The entrepreneurs mostly had a great plan for this: instead of sending out their own staff to install and configure the software applications, they would start a “gold rush” by HANDING that work to just about anyone who started a consulting firm. They realized a) they could not hire these “implementation” guys fast enough and it would restrain their ability to grow sales of their software, but more importantly - b) the outside consulting firms would be hired by companies to help them decide which company’s software to buy. They designed their software implementation process to be a big project that would take 6 months to even several years for large multi-phase projects. This represented a lot of potential consulting sales - so consultants would HELP THEM SELL as well, often steering clients to the packages most costly to implement.

By the mid-90’s, basically every company discovered that it was going to have a Y2K problem.

Basically, every company in the world was in a race against time to get their essential software replaced with these new packages - and since hitting Y2K unprepared would destroy their record-keeping and ability to do business, this was an emergency which justified just about any expense to fix.

Every company in the world was buying new software, hiring consultants, trainers (all users needed training). All the server part of software would have to run a a new server - and not just one - but typically at least three, one for development, one for testing, one for production. Large projects would buy dozens of new servers for this new software.

Not to mention - every company in the 1990s was figuring out that that they needed a website. Again, it was a new subject they knew nothing about - all this work went to consultants, and ran on -— all new server machines.

IT labor was in such short supply that wages rose so fast that it was typical that a IT employee’s earnings would double or triple in a few years as they changed jobs.

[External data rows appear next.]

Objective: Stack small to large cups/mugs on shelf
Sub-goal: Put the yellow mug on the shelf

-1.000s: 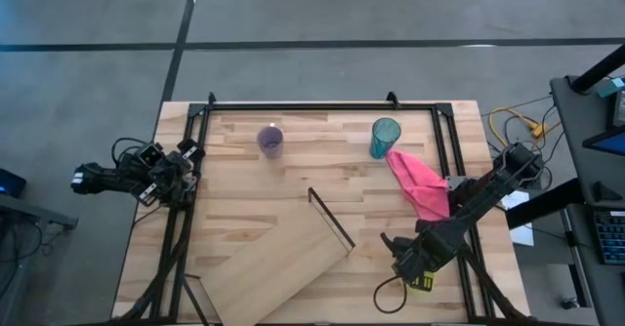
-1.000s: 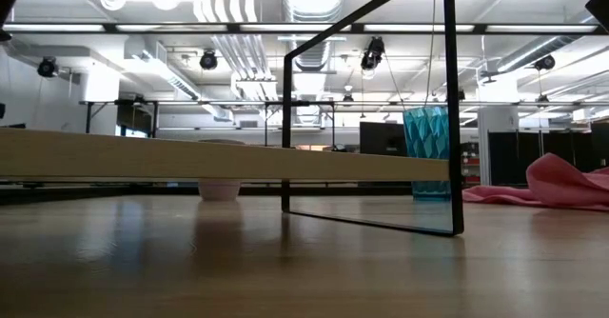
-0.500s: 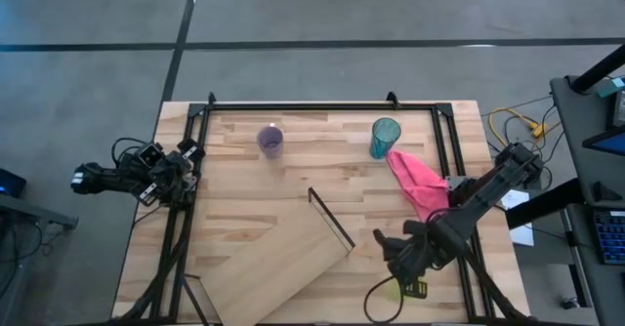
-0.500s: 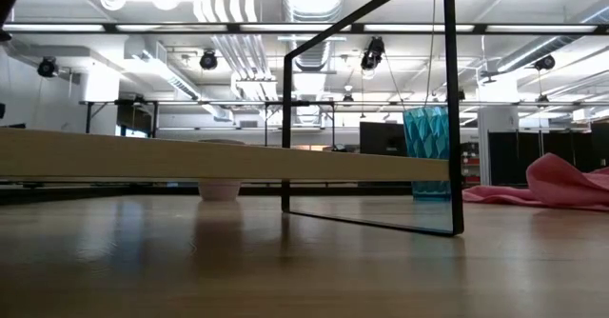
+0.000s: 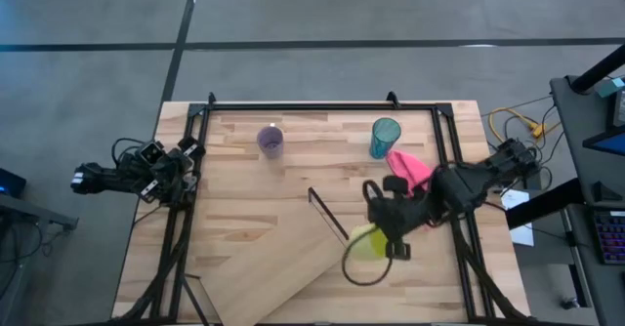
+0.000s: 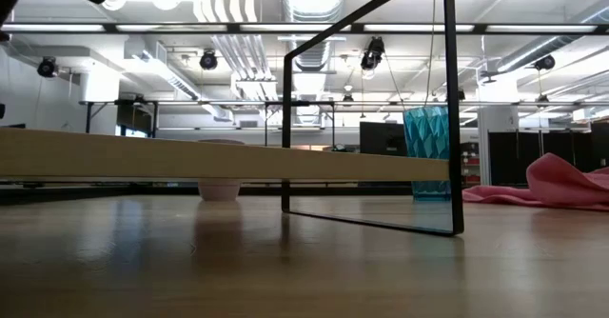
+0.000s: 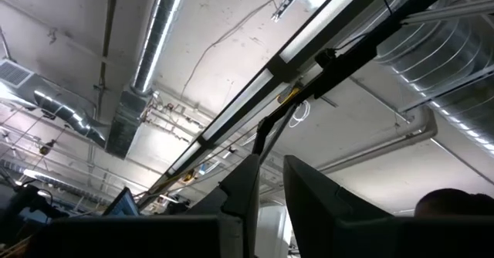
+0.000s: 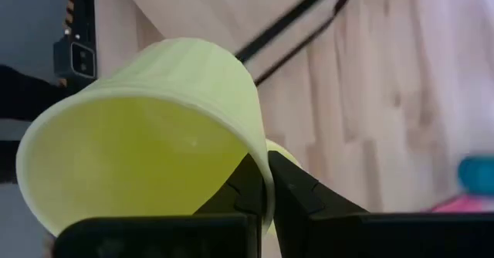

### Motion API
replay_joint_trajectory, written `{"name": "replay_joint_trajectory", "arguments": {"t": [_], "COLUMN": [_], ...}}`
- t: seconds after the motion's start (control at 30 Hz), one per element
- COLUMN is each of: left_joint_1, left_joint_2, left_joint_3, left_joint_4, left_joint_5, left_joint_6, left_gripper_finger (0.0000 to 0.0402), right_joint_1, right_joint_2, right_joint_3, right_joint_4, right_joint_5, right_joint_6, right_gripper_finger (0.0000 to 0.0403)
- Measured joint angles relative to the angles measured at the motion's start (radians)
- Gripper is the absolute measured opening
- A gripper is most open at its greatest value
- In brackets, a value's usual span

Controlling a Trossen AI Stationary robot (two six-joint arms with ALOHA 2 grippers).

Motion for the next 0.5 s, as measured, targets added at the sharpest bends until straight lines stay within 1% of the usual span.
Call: {"name": "replay_joint_trajectory", "arguments": {"t": [0.13, 0.23, 0.5], "left_joint_1": [0.0, 0.0, 0.0], "left_joint_2": [0.0, 0.004, 0.05], "left_joint_3": [0.003, 0.002, 0.006], "left_joint_4": [0.0, 0.0, -0.001], "left_joint_5": [-0.003, -0.028, -0.034], "left_joint_6": [0.0, 0.0, -0.001], "left_gripper_finger": [0.0047, 0.0047, 0.0048], "right_joint_1": [-0.06, -0.106, -0.206], "right_joint_2": [0.064, 0.129, 0.322], "right_joint_3": [0.101, 0.194, 0.443], "right_joint_4": [-0.002, 0.001, 0.002], "right_joint_5": [0.0, 0.001, 0.006], "right_joint_6": [-0.163, -0.266, -0.458], "right_gripper_finger": [0.0009, 0.0009, 0.0009]}}
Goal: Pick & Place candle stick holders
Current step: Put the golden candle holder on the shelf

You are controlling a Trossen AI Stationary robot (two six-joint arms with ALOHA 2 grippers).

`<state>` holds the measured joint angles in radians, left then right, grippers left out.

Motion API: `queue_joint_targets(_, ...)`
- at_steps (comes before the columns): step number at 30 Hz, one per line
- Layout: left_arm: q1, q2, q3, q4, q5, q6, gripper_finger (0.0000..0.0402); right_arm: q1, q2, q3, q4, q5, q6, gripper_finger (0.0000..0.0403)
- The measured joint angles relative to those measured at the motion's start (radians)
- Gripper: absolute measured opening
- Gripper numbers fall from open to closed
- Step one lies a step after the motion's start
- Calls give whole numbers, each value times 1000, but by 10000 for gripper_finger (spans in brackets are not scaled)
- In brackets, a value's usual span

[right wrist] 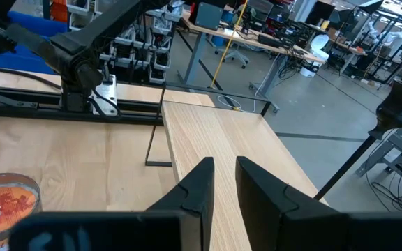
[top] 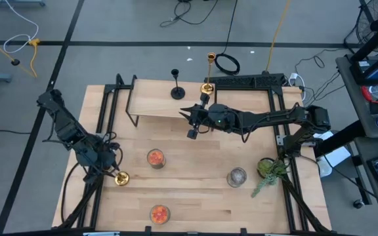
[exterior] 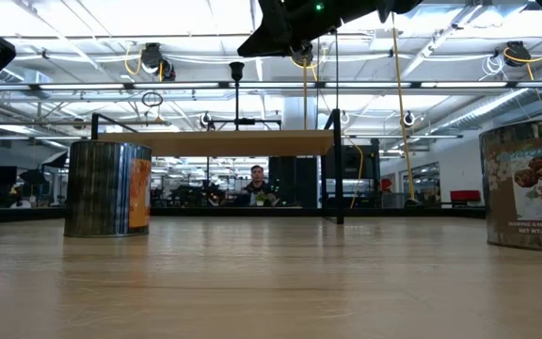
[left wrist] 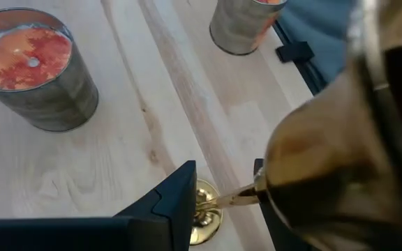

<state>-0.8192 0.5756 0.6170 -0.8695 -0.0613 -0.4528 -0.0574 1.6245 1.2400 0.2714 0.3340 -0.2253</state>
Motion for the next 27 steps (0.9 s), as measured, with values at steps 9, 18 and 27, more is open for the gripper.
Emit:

People working in non-computer fields rushed into the IT job market, quickly learning a skill and getting hired in an IT job. And still the labor supply was incredibly tight for IT and IT salaries remained high.

The economy was boosted even more by all the other effects this technology boom; the networking industry (H/W and consulting) needed for the internet, IPOs, the stock market, travel & entertainment for consultants on the company dime, real estate market and every other thing consumers buy for newly high-income people, etc., etc.

It was an upward spiral that the government, the Fed and most of Wall Street did not understand and still don’t.

I remember talking with another consultant in the fall of 1999, laughing, agreeing, one needed to be “all cash” in about February 2000.

Software implementation contracts started ending in droves; it took several years for a new normal to be established that had much lower software and consulting sales.

None of this was orchestrated by Washington DC. In fact, in the slow times after 2000, software companies targeted governments and made versions of their software tailored to the government, who bought it to get in on the coolness of the new technology. Higher Ed is more fertile ground where the sell new implementations these days. (The initial implementation is the big sale, after that, the consultants and software companies don’t make as much off the client).

FANNIE and FREDDIE had big hip, cool software implementations going on while they were collapsing. Completely bogus.

40 posted on 11/19/2012 8:50:35 AM PST by PieterCasparzen (We have to fix things ourselves.)